Order, Supreme Court, New York County (Edward H. Lehner, J.), entered February 10, 2009, which denied defendant's motion for summary judgment dismissing the complaint, unanimously affirmed, without costs.
Wilson Elser Moskowitz Edelman Dicker LLP, New York (Patrick J. Lawless of counsel), for appellant.
Edelman, Krasin Jaye, PLLC, Carle Place (Stuart L. Kitchner of counsel), for respondent.
Before: Andrias, J.P., Saxe, Sweeny, Freedman and Román, JJ.
Plaintiff asserts that a protruding metal grate covering a heater on a stairwell landing in defendant's apartment building caught the back of her pants, causing her to fall down the stairs.

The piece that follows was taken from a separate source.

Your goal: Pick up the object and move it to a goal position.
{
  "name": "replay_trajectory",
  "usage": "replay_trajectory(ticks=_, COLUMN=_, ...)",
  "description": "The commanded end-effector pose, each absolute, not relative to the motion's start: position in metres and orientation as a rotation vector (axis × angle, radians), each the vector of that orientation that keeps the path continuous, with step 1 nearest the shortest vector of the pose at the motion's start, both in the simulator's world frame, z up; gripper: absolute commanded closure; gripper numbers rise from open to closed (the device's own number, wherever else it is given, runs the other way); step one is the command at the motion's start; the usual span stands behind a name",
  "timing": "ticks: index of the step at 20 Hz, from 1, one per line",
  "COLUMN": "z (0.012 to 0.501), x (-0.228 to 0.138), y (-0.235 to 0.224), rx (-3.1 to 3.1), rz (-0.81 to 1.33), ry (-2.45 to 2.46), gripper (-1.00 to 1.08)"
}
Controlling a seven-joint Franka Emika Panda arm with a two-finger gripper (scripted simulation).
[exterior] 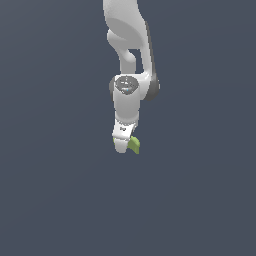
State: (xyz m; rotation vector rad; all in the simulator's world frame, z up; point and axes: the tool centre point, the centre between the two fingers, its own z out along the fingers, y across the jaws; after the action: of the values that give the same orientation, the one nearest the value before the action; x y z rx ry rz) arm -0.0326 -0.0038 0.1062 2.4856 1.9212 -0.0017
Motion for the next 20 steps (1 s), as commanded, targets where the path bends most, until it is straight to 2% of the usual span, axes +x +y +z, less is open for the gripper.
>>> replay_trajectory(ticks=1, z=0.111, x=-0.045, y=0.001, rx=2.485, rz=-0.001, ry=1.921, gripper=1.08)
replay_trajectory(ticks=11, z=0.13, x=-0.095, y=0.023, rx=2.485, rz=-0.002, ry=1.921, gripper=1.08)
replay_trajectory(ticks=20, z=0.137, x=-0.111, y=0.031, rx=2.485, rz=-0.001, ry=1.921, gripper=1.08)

We reject defendant's argument that it is entitled to summary judgment based on plaintiff's deposition testimony that she had previously observed the protruding metal and knew that the building had an elevator that could have been used instead of the stairs. First, plaintiff's testimony that she had frequently observed the protruding metal on many frequent visits to the building does not establish, as a matter of law, that the alleged danger was open and obvious, and we note that there is no evidence as to how far the metal protruded from the heater ( see Westbrook v WR Activities-Cabrera Mkts., 5 AD3d 69, 72). Second, while an open and obvious danger negates the duty to warn and is relevant to the issue of comparative negligence, it does not negate the duty to maintain the premises in a reasonably safe condition ( see id. at 72-73; Caicedo v Cheven Keeley Hatzis, 59 AD3d 363), and we cannot say, as a matter of law, that the stairwell was in a reasonably safe condition.